Hive query to return single row based on eff and exp date

186 views Asked by At

I have a table with the following data.

enter image description here

I am expecting row which needs to be returned is with exp_dt "2020-09-22". But when run below query it returning both the rows. I am not understanding why it is returning the first row also when it has eff_dt "2020-09-19".

select id,cd,eff_dt,exp_dt,post_dt from table 
where from_unixtime(unix_timestamp(eff_dt,"yyyy-MM-dd")) <= from_unixtime(unix_timestamp("2020-09-21","yyyy-MM-dd"))
and from_unixtime(unix_timestamp(exp_dt,"yyyy-MM-dd")) >= from_unixtime(unix_timestamp("2020-09-21","yyyy-MM-dd"));

Is there any issue with my query? I am expecting 2nd row to be returned.

3

There are 3 answers

2
Gordon Linoff On BEST ANSWER

Use < for the comparison to exp_date:

select id,cd,eff_dt,exp_dt,post_dt
from table 
where from_unixtime(unix_timestamp('2020-09-21', 'yyyy-MM-dd')) >= from_unixtime(unix_timestamp(eff_dt, 'yyyy-MM-dd')) and
      from_unixtime(unix_timestamp('2020-09-22', 'yyyy-MM-dd')) < from_unixtime(unix_timestamp(exp_dt, 'yyyy-MM-dd'))

I reversed the comparison order. I find it easier to follow the logic with the constants first.

0
leftjoin On

You do not need from_unixtime(unix_timestamp()) because dates are already in correct format and argument is in the same yyyy-MM-dd format.

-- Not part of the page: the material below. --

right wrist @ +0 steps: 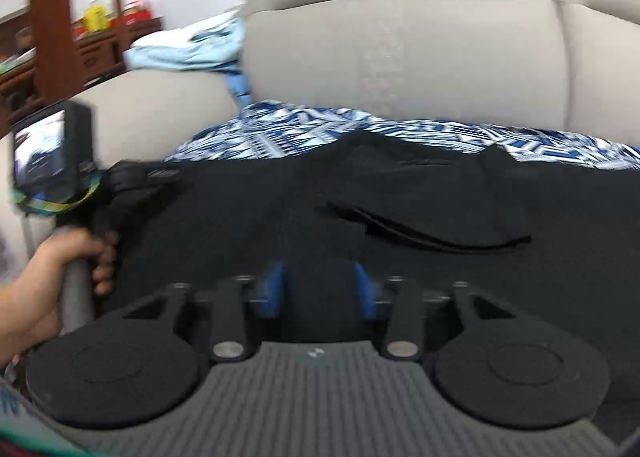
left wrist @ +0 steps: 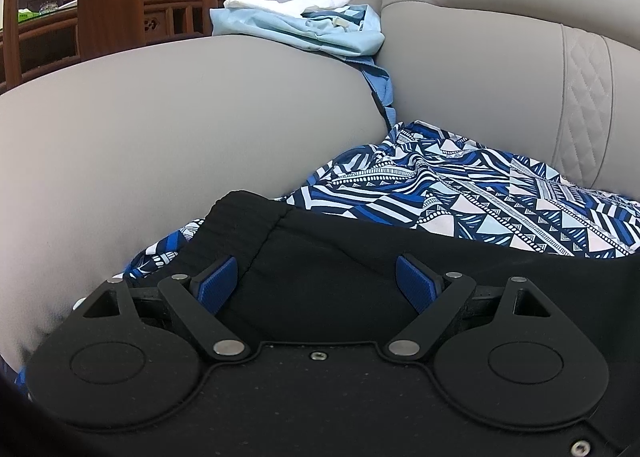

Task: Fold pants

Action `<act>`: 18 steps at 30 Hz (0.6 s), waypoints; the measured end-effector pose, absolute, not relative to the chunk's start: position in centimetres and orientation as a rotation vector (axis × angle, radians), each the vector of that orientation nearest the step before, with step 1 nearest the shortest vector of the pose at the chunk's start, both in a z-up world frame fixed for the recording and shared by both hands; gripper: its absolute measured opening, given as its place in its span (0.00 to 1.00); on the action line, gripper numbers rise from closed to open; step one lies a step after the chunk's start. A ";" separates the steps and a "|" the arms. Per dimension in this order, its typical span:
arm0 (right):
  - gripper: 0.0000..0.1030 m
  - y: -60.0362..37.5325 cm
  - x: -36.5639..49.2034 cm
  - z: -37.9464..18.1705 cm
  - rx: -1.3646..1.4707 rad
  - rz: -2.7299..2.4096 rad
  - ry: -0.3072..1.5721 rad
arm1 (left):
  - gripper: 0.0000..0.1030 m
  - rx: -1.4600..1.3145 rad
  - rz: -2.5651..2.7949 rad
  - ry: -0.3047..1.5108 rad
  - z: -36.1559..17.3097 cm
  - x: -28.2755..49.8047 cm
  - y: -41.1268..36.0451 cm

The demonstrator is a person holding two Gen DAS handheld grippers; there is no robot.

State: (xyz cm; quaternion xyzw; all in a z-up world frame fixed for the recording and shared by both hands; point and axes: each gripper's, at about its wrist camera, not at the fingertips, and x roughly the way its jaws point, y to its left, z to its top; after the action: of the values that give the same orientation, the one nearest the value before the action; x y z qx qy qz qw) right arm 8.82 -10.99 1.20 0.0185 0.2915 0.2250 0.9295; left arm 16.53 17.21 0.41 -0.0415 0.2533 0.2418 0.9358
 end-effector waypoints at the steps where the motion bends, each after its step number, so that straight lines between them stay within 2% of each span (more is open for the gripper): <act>1: 0.69 -10.9 8.2 1.3 0.017 0.482 0.599 | 0.84 -0.086 0.494 0.518 0.4 16.5 17.2; 3: 0.76 -10.8 7.0 1.6 -0.011 0.502 0.589 | 0.84 -0.088 0.494 0.518 0.4 16.5 17.2; 6: 0.82 -11.6 5.7 2.4 -0.004 0.511 0.570 | 0.84 -0.088 0.494 0.517 0.4 16.5 17.2; 10: 0.92 -14.3 4.2 3.7 0.056 0.411 0.460 | 0.84 -0.091 0.493 0.516 0.4 16.5 17.2; 14: 0.93 -17.1 6.4 3.5 0.016 0.066 0.446 | 0.84 -0.089 0.495 0.516 0.4 16.5 17.2; 18: 0.86 -17.5 11.4 1.4 -0.098 -0.207 0.541 | 0.84 -0.090 0.495 0.515 0.4 16.5 17.2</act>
State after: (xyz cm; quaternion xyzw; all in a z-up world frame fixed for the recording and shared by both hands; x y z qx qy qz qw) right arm 11.42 -17.47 1.40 -0.0484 0.2668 -0.1019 0.9571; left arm 16.49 17.21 0.42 -0.0439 0.2522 0.2420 0.9359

The issue in your query is that you are using equal for both eff and exp dates To find latest record on date use this query:

select id,cd,eff_dt,exp_dt,post_dt from table 
where eff_dt <= "2020-09-21"
  and exp_dt >  "2020-09-21";

There should be no records when eff_dt = exp_dt in SCD2 if you have only date (without time component). dates can be equal only if you are using timestamps, and time is different, in this case convert your argument date to timestamp before checking.

SCD2 should be designed in such way that fact record can be mapped to exactly one record of SCD2.

0
mck On

Does this capture the edge case of equal same day expiry and solve your problem at the same time?

select id,cd,eff_dt,exp_dt,post_dt from table 
where 
    (from_unixtime(unix_timestamp(eff_dt,"yyyy-MM-dd")) <= from_unixtime(unix_timestamp("2020-09-21","yyyy-MM-dd"))
     and
     from_unixtime(unix_timestamp(exp_dt,"yyyy-MM-dd")) > from_unixtime(unix_timestamp("2020-09-21","yyyy-MM-dd"))
    )
    or
    (from_unixtime(unix_timestamp(eff_dt,"yyyy-MM-dd")) = from_unixtime(unix_timestamp("2020-09-21","yyyy-MM-dd"))
     and
     from_unixtime(unix_timestamp(exp_dt,"yyyy-MM-dd")) = from_unixtime(unix_timestamp("2020-09-21","yyyy-MM-dd"))
    )
;

In fact I suspect exp is always >= eff, so maybe only one condition

from_unixtime(unix_timestamp(eff_dt,"yyyy-MM-dd")) <= from_unixtime(unix_timestamp("2020-09-21","yyyy-MM-dd"))

is enough...?